▸ **What to work on**: What is needed here is an exact repetition of the records below, beginning at the line that has "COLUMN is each" and stopping after the line that has "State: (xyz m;".

▸ **Data records**:
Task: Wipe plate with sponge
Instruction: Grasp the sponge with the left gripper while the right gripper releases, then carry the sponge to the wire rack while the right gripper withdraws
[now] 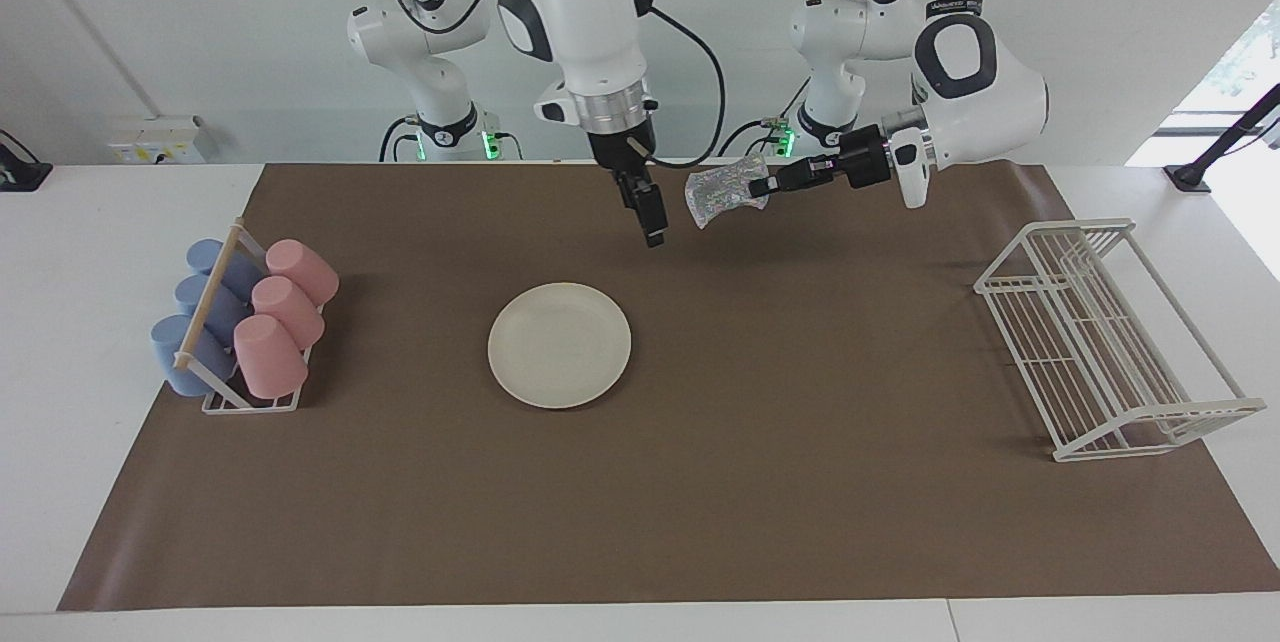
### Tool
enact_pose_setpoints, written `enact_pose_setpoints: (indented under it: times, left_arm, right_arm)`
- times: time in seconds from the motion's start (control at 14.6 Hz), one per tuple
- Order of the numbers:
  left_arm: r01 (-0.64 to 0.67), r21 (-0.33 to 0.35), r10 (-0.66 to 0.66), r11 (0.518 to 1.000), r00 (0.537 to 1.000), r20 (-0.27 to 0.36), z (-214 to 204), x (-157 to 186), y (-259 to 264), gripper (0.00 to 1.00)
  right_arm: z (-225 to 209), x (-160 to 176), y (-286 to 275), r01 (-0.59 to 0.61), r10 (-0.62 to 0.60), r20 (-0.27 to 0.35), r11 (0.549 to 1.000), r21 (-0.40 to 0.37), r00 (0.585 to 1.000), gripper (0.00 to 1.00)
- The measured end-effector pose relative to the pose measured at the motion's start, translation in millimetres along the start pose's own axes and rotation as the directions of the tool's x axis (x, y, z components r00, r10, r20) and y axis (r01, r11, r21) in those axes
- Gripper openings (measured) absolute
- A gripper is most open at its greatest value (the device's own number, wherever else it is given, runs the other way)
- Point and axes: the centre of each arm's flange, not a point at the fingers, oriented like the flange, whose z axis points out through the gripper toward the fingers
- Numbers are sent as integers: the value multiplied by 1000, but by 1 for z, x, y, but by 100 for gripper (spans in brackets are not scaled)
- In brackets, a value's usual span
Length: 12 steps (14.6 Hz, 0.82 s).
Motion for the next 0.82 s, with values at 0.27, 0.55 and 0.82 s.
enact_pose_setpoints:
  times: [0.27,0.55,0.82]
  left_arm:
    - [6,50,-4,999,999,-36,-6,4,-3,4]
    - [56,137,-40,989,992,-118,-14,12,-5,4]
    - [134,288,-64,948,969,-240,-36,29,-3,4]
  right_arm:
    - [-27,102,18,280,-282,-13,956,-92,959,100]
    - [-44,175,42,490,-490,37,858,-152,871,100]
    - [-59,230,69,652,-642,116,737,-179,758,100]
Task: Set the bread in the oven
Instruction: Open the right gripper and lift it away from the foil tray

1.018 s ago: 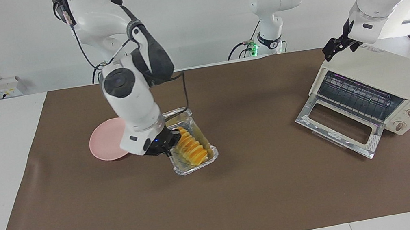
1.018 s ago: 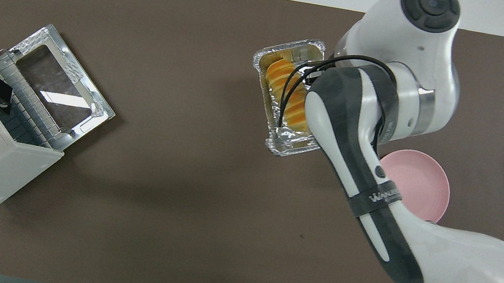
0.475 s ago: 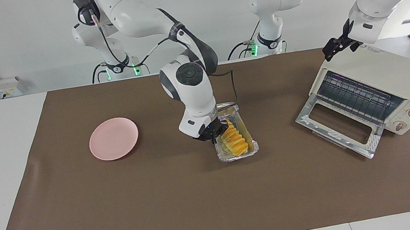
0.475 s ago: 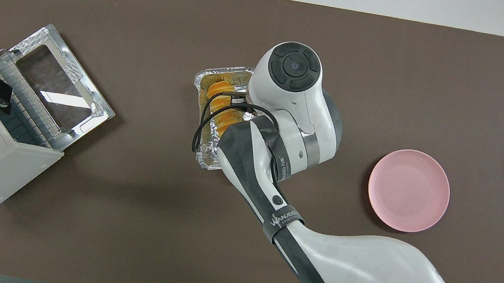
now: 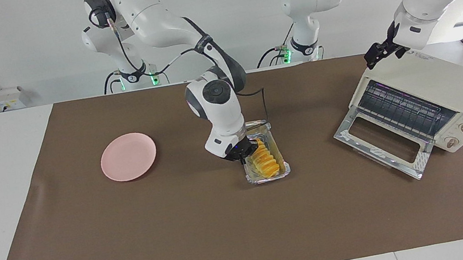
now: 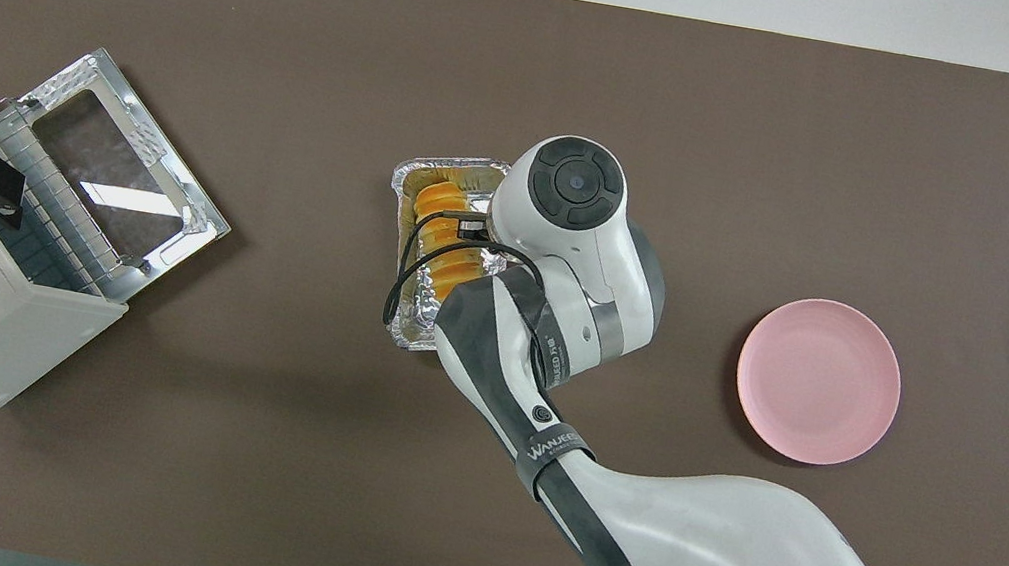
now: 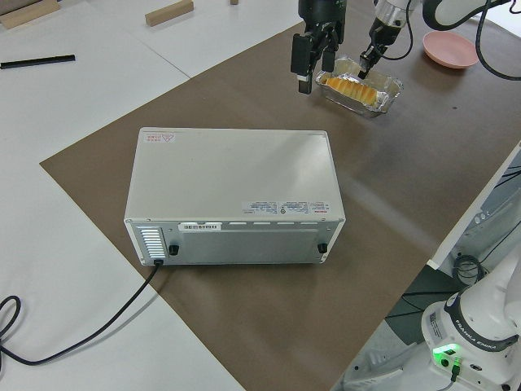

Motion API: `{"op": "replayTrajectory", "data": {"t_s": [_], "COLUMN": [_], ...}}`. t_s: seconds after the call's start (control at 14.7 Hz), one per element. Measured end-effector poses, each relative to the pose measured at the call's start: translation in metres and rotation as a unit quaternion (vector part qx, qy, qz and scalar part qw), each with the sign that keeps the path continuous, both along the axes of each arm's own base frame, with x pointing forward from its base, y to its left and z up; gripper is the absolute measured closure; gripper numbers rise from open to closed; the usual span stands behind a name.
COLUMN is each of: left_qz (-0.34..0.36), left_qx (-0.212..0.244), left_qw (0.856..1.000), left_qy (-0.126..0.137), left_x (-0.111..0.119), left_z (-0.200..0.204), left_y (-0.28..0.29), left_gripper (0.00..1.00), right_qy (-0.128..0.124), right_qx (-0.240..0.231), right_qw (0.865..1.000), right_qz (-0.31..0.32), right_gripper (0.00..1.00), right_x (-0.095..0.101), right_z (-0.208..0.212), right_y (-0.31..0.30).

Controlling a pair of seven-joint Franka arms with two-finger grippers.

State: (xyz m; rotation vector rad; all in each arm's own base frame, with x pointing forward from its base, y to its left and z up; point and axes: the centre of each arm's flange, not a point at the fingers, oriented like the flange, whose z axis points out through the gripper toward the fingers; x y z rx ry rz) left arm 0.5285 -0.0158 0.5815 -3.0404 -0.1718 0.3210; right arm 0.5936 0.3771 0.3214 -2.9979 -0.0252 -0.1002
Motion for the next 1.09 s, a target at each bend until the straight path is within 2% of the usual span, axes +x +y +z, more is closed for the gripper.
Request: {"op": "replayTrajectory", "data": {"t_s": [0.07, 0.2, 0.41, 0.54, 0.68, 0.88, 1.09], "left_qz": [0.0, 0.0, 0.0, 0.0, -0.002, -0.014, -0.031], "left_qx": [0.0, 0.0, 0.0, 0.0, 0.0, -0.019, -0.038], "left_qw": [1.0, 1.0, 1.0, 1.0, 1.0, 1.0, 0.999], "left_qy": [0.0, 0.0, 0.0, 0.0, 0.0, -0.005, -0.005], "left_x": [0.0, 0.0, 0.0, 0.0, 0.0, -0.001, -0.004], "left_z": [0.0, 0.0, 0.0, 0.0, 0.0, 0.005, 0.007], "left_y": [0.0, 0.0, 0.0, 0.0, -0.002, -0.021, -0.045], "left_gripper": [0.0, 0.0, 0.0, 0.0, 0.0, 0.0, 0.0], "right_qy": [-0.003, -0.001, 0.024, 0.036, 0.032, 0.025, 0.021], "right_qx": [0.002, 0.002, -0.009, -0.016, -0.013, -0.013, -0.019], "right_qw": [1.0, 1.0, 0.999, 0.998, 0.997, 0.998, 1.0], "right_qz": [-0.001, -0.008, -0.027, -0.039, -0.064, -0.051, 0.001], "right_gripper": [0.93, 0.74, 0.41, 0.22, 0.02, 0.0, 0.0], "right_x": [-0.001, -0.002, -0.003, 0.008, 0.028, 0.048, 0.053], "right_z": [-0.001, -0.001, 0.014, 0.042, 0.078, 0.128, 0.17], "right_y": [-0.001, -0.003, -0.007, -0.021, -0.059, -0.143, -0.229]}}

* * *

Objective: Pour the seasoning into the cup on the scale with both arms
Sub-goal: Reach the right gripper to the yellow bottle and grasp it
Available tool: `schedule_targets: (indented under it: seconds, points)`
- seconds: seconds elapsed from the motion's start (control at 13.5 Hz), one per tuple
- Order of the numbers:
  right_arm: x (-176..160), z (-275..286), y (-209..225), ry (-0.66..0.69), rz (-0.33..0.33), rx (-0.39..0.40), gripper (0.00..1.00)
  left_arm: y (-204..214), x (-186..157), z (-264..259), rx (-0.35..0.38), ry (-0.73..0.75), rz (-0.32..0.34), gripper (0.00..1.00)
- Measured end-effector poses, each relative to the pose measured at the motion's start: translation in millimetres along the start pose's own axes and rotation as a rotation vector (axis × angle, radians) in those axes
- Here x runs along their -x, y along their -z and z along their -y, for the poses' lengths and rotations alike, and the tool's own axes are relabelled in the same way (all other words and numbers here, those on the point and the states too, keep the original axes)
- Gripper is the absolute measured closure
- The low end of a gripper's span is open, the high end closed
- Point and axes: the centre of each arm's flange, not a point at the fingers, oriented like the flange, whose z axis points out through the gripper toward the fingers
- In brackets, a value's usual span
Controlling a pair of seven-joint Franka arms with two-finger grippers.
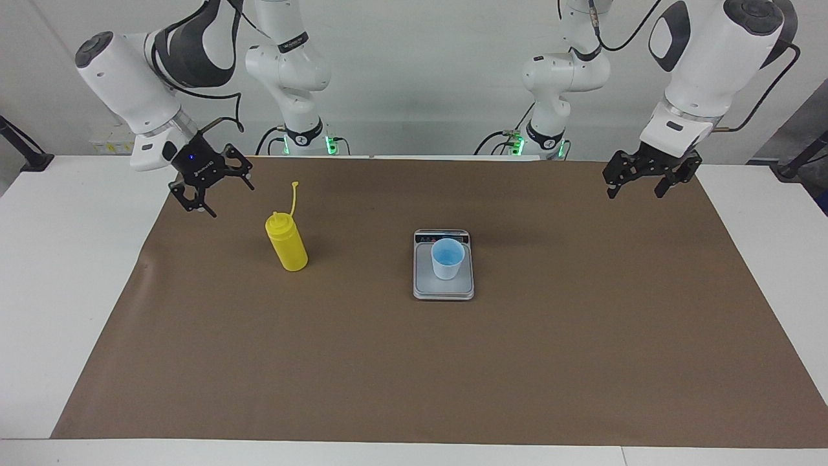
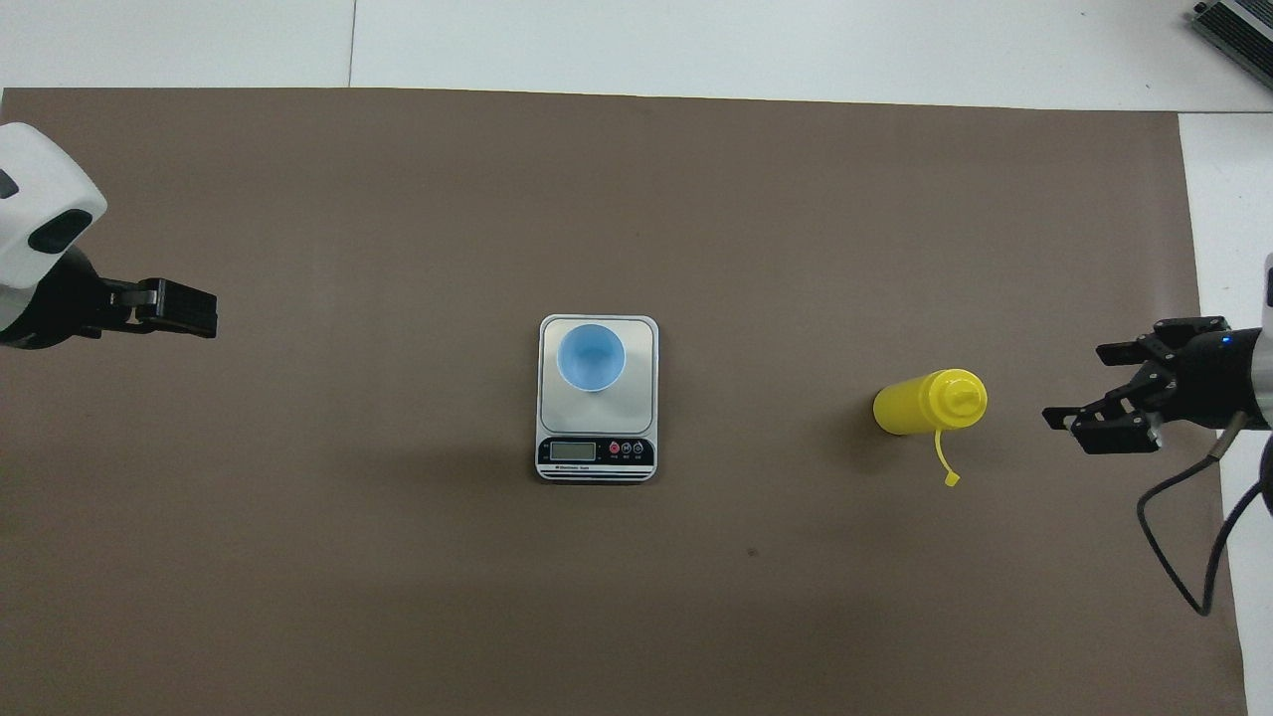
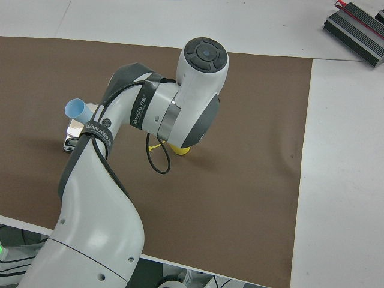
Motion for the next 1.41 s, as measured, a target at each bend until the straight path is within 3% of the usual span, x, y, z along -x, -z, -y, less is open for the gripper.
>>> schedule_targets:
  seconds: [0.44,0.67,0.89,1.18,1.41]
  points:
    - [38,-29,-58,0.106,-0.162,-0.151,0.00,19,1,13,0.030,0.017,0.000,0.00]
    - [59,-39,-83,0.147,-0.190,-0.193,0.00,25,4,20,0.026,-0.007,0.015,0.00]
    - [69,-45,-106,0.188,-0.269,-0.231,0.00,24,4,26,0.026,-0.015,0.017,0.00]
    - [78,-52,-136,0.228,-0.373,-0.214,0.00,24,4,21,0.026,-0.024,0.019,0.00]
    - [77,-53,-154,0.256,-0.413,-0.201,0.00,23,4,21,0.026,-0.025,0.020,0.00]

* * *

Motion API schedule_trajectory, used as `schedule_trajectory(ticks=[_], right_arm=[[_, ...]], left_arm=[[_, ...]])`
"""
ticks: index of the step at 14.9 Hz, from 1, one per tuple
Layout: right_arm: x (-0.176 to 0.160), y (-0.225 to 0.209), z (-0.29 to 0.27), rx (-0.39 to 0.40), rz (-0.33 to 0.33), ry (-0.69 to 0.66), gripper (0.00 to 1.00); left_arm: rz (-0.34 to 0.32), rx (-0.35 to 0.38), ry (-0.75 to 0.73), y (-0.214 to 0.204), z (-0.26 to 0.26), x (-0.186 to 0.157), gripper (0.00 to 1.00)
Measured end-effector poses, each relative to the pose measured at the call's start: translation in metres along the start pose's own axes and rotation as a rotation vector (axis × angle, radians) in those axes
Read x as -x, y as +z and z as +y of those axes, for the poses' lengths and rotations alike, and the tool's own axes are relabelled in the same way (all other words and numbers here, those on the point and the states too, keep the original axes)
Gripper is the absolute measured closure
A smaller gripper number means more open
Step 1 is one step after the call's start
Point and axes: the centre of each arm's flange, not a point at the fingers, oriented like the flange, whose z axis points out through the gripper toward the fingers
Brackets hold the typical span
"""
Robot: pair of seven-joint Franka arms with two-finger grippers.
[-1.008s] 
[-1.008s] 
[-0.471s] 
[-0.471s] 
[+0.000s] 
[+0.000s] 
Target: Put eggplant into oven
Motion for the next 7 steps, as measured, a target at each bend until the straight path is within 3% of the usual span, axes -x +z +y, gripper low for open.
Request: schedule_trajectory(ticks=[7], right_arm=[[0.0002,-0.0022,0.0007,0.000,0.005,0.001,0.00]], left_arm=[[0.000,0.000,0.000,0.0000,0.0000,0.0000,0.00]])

▸ **Solution below**:
COLUMN is each of: left_qz (-0.34..0.36), left_qx (-0.212..0.244), left_qw (0.856..1.000), left_qy (-0.126..0.137), left_x (-0.111..0.119), left_z (-0.200..0.204), left_y (-0.28..0.29), left_gripper (0.00..1.00), right_qy (-0.128..0.124), right_qx (-0.240..0.231), right_qw (0.865..1.000), right_qz (-0.31..0.32), right_gripper (0.00..1.00), right_x (-0.095..0.101), right_z (-0.208..0.212), right_y (-0.31..0.30).

Controlling a pair of seven-joint Franka arms with two-finger grippers.

State: (xyz m; rotation vector rad; all in each arm's own base frame, with x pointing forward from its base, y to its left and z up; point and axes: the centre of each arm's flange, not a point at the fingers, oriented like the flange, whose z axis points out through the gripper toward the fingers; x y z rx ry rz) left arm 0.5285 -0.0158 0.5815 -3.0404 -0.1718 0.3210; right arm 0.5936 0.3771 0.3214 -2.9979 -0.0252 -0.1002

The answer given above is complete.